Abstract:Recent advancements in computer vision have significantly improved image analysis tasks. Yet, deep learning models often struggle when applied to domains outside their training distribution, such as in geosciences, where domain-specific data can be scarce. This study investigates the classification, segmentation, and interpretability of CT-scan images of rock samples, focusing on the application of modern computer vision techniques to geoscientific tasks. We compare a range of segmentation methods to assess their efficacy, efficiency, and adaptability in geological image analysis. The methods evaluated include Otsu thresholding, clustering techniques (K-means, fuzzy C-means), a supervised machine learning approach (Random Forest), and deep learning models (UNet, ResNet152, and DINOv2), using ten binary sandstone datasets and three multi-class calcite datasets. DINOv2 was selected for its promising results in feature extraction and its potential applicability in geoscientific tasks, prompting further assessment of its interpretability and effectiveness in processing CT-scanned rock data. For classification, a non-fine-tuned DINOv2 demonstrates strong performance in classifying rock images, even when the CT-scans are outside its original training set. In segmentation tasks, thresholding and clustering techniques, though computationally efficient, produce subpar results despite preprocessing efforts. In contrast, supervised methods achieve better performance. While deep learning methods demand greater computational resources, they require minimal intervention and offer superior generalization. A LoRA fine-tuned DINOv2, in particular, excels in out-of-distribution segmentation and outperforms other methods in multi-class tasks, even with limited data. Notably, the segmentation masks generated by DINOv2 often appear more accurate than the original targets, based on visual inspection.
What problem does this paper attempt to address?
The main problems that this paper attempts to solve are how to effectively classify, segment, and interpret rock CT - scan images in geological image analysis. Specifically:
1. **Classification problem**: Study the CT - scan images of different types of rock samples (such as sandstone) and evaluate whether the model can accurately distinguish different types of rocks.
2. **Segmentation problem**: For multi - category rock samples (such as calcite), study how to accurately separate different material components (such as crude oil, brine, and rock matrix) from CT - scan images.
3. **Interpretability problem**: Explore the applicability and interpretability of modern computer vision techniques in geological science tasks, especially the performance of the DINOv2 model in this specific field.
### Background challenges
- **Data scarcity**: Data in the geological field is usually relatively scarce, especially in multi - category data sets.
- **Noise and complexity**: Geological images usually contain a high level of noise and complex gray - level distributions, which increase the difficulty of processing.
- **Limitations of existing methods**: Traditional threshold and clustering methods have high computational efficiency but perform poorly when dealing with complex and noisy data; supervised learning methods require a large amount of labeled data, and although deep - learning methods have superior performance, they require a large amount of data.
### Research objectives
By comparing multiple segmentation methods (including Otsu's threshold method, K - means, Fuzzy C - means, Random Forest, UNet, ResNet152, and DINOv2), the paper evaluates their effectiveness, efficiency, and adaptability in geological image analysis.
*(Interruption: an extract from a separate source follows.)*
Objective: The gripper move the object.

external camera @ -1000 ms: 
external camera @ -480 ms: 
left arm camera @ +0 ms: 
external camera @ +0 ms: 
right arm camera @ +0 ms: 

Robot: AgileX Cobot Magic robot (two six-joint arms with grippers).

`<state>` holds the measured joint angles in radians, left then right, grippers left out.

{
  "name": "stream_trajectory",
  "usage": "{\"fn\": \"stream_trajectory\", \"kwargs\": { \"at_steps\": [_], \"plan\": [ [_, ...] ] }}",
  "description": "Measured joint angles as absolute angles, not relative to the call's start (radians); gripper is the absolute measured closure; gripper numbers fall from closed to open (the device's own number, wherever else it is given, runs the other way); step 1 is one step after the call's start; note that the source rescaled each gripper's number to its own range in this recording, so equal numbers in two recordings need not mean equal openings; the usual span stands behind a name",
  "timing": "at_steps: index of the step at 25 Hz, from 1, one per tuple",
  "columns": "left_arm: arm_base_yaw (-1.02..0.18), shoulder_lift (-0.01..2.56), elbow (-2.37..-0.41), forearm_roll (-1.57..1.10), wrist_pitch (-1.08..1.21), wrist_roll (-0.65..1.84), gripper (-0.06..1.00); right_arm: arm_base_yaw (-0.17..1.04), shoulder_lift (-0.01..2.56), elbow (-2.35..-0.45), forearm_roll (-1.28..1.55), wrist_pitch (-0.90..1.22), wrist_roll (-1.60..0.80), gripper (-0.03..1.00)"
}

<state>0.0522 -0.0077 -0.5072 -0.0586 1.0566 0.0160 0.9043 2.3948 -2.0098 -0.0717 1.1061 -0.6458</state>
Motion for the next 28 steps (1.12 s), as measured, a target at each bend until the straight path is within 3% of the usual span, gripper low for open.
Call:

It pays special attention to the potential of DINOv2 in feature extraction and processing geological CT - scan data, aiming to:
- Verify the strong performance of DINOv2 in classifying rock images without fine - tuning.
- Explore the performance of DINOv2 in segmentation tasks, especially in cases of scarce data and high noise.
- Provide empirical guidance to help geologists better use basic models such as DINOv2 for image analysis.
### Main contributions
- **Verify the effectiveness of DINOv2**: Research shows that DINOv2 performs excellently in rock image classification and segmentation tasks. Especially after LoRA fine - tuning, it can achieve better generalization ability on limited data.
- **Improve segmentation accuracy**: The segmentation masks generated by DINOv2 are often more accurate than the original targets in visual inspection, showing its advantages in processing geological images.
- **Promote the progress of geological image analysis**: By introducing advanced computer vision algorithms such as DINOv2, the reliability and repeatability of geological image segmentation are improved, providing strong support for fields such as digital rock physics.
In conclusion, this paper aims to solve the classification, segmentation, and interpretation problems in geological image analysis, especially in cases of scarce data and high noise, and explore and verify the application potential of the DINOv2 model.